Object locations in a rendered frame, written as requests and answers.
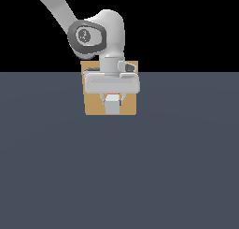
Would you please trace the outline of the white peg with orange end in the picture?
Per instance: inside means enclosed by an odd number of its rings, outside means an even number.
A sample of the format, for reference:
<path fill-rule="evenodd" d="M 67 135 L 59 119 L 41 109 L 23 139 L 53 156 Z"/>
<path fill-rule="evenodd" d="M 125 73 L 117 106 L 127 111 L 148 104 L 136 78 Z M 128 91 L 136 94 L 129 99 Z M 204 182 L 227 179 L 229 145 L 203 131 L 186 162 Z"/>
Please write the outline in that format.
<path fill-rule="evenodd" d="M 120 113 L 120 100 L 117 94 L 108 94 L 105 99 L 105 113 L 106 114 L 119 114 Z"/>

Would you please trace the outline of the tan wooden box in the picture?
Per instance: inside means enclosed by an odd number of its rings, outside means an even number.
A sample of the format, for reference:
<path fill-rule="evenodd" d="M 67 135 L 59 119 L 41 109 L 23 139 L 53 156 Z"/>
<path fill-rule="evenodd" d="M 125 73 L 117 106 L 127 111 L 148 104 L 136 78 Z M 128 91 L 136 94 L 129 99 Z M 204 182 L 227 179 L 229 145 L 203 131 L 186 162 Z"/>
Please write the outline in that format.
<path fill-rule="evenodd" d="M 99 67 L 99 61 L 81 61 L 81 72 L 84 72 L 88 67 Z M 84 94 L 84 105 L 86 115 L 105 115 L 105 106 L 103 106 L 99 93 L 85 92 L 85 79 L 82 79 L 82 91 Z M 136 114 L 136 94 L 127 93 L 122 106 L 119 107 L 120 115 L 135 115 Z"/>

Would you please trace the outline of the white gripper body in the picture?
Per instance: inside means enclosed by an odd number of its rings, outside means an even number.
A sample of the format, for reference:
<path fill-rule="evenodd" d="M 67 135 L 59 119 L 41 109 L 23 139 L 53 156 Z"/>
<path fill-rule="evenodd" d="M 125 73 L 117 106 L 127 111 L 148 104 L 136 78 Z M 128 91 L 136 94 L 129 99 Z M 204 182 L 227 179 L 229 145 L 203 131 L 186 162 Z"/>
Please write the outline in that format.
<path fill-rule="evenodd" d="M 107 76 L 99 70 L 86 69 L 83 72 L 86 93 L 139 93 L 140 80 L 137 74 L 138 62 L 124 64 L 125 69 L 117 77 Z"/>

* * * * * * * * *

**Requirement**: Return every line from the material that contains the word "picture".

**Answer area**:
Would you please trace the outline of the white peg with orange end in the picture?
Would you please trace the outline of the tan wooden box in the picture?
Would you please trace the outline of the white gripper body in the picture?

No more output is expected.